Some authors associated the adequate timing of weaning with stomach differentiation and pepsin secretion (Walford and Lam 1993; Person-Le Ruyet et al. 1993; Segner et al. 1993), which enhanced considerably the digestion of artificial feed. However, the results of Cahu et al. (2003) showed that sea bass larvae can be weaned from day 9, although their stomach did not develop until around day 25. Similar results were observed in this study with relatively successful weaning even in the W15 group while the stomach was not completely developed. More precocious weaning (day 9) provoked malnutrition effects, a delay in the maturation of digestive structures, and perturbation of enzymatic secretion processes.
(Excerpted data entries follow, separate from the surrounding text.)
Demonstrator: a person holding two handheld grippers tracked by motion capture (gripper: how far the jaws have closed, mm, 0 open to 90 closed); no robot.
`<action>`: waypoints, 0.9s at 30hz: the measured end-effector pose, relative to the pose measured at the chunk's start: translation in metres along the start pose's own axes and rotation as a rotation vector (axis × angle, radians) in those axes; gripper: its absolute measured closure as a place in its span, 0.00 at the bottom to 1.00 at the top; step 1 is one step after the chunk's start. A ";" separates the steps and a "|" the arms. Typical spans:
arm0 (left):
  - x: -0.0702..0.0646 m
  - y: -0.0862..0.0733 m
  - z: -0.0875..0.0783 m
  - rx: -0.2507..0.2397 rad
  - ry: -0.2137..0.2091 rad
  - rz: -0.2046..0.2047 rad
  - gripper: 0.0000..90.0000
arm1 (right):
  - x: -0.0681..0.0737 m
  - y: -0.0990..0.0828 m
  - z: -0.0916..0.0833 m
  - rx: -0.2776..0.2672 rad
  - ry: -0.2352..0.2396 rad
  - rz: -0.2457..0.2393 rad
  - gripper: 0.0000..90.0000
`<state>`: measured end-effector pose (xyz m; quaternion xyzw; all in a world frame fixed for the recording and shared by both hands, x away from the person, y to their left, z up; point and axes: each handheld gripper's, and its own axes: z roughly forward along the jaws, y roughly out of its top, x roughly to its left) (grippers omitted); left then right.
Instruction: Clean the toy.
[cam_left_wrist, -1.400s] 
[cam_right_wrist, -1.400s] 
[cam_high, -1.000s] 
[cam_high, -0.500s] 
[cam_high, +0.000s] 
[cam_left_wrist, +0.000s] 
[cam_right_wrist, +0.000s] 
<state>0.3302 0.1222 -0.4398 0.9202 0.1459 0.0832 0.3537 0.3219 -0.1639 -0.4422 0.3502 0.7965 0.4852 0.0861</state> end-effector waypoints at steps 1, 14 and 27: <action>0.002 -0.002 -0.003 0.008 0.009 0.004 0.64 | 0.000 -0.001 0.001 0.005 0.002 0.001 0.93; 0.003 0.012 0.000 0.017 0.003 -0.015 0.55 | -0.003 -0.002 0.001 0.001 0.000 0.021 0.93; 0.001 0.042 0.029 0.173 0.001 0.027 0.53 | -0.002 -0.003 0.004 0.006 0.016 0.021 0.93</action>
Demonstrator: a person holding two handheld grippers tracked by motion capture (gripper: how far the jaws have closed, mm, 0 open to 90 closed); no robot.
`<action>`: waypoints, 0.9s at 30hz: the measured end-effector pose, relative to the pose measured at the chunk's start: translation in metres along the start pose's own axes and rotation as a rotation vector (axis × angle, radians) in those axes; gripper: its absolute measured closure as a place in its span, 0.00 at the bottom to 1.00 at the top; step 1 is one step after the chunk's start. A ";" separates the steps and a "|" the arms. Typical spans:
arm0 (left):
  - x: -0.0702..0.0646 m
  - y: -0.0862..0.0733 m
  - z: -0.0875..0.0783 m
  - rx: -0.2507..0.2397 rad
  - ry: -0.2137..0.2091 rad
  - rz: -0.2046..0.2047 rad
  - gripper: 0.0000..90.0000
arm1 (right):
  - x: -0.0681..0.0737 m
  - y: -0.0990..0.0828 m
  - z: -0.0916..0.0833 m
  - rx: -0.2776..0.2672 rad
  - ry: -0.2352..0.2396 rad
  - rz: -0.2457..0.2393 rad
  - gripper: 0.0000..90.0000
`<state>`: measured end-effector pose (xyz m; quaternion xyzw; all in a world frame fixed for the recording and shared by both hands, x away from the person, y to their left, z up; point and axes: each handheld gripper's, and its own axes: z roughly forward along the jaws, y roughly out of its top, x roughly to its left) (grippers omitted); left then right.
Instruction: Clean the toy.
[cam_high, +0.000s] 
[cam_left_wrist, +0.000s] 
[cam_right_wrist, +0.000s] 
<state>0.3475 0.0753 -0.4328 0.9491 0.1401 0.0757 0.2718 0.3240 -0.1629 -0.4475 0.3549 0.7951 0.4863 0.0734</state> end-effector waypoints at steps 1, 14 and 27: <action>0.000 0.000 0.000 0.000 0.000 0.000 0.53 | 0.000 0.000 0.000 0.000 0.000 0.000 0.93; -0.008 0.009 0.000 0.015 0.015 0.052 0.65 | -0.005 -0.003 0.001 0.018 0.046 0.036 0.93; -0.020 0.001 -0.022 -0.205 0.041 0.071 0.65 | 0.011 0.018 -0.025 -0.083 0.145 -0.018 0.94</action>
We can assume that weaning at day 9 could be feasible with a more convenient diet. Curnow et al. (2006) compared the effect of two commercial microdiets on the growth of Lates calcarifer larvae. These authors attributed the lower growth performance of the larvae fed with Proton (compared with Gemma microfed larvae) to a lower lipid and free amino acid content in this diet. Indeed, Nyina-Wamwiza et al. (2005) and Molnar et al. (2006) suggested 10–16 g kg−1 and 18 g kg−1 lipid content respectively in the diet for pikeperch fingerlings. We know that fish larvae generally need a higher lipid level in the diet than juveniles, so we can suppose that this diet containing 15 g kg−1 lipids was not adequate for their lipid requirement.

In conclusion, based on the artificial diet used in this study, pikeperch larvae can be weaned from day 15 (around 3 mg) p.h. without any significant adverse effect on digestive capacities (except for AP activity) or digestive tract development. Earlier weaning impaired the onset of maturation processes of the digestive system, both in terms of morphological structures and enzymatic activities. The effect of diet and precocious weaning were notable on the development of digestive structures as well as on the enzymatic capacities. The enzymatic approach gave supplementary information on enzymatic secretion processes and appeared a useful indicator of the nutritional status of the larvae and their digestive capacity.